Enterprise JavaBeans 3.1, 6th Edition

by Andrew Lee Rubinger, Bill Burke
September 2010
Intermediate to advanced
766 pages
18h 35m
English
O'Reilly Media, Inc.
Content preview from Enterprise JavaBeans 3.1, 6th Edition

Reference and Injection Types

The first half of this chapter focused on the semantics of the JNDI ENC and how to reference things within it. You learned the base semantics of both annotation and XML injection.

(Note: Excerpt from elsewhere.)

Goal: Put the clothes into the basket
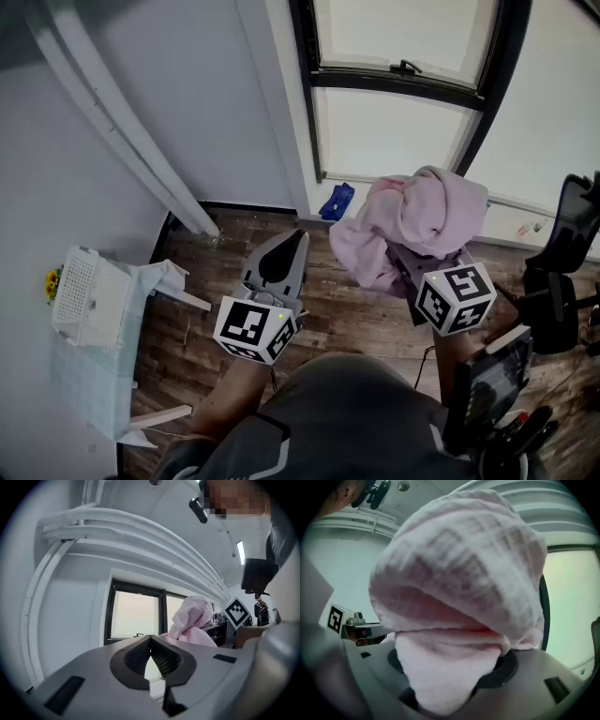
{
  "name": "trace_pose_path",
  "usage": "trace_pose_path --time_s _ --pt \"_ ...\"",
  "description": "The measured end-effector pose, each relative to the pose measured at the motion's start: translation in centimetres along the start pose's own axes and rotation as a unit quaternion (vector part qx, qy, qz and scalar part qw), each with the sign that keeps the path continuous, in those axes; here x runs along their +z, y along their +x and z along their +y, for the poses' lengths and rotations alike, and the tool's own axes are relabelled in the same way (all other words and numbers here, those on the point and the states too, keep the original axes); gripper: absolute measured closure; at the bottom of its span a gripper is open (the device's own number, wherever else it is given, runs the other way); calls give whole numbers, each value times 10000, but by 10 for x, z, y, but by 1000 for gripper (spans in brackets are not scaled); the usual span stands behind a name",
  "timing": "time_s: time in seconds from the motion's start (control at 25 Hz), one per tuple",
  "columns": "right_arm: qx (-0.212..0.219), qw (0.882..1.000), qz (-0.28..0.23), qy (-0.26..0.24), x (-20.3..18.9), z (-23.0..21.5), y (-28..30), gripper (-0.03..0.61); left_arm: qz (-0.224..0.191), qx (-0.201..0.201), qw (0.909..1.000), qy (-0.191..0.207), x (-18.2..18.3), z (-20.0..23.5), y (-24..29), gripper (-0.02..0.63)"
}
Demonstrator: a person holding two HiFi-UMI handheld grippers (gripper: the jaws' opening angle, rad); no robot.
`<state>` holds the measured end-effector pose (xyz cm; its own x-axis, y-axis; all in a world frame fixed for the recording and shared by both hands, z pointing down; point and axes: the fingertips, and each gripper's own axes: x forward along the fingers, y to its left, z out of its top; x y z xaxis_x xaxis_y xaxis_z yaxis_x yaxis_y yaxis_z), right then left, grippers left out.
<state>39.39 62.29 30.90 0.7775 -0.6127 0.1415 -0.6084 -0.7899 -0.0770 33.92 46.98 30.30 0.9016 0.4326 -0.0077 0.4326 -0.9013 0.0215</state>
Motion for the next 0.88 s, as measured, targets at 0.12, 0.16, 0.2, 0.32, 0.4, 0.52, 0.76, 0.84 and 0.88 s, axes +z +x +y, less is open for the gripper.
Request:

This section dives into the various services and configurations you can reference from your ENC. Other chapters within this book have touched briefly on most of these injectable and referenceable types, but this chapter groups all of it into one place and discusses the intricacies and dirty details.

EJB References

As you saw earlier in this chapter, your EJB bean classes can reference and aggregate other EJBs either through JNDI ENC lookups or by directly injecting these references into member fields.

@javax.ejb.EJB

The @javax.ejb.EJB annotation can be used on your bean class’s setter methods, on member fields, or directly on the class itself:

package javax.ejb;

@Target({TYPE, METHOD, FIELD}) @Retention(RUNTIME)
public @interface EJB {
   String name( ) default "";
   String description( ) default "";
   Class beanInterface( ) default Object.class;
   String beanName( ) default "";
   String mappedName( ) default "";
   String lookup( ) default "";
}

The name() attribute refers to what the JNDI ENC name will be for the referenced EJB. This name is relative to the java:comp/env context.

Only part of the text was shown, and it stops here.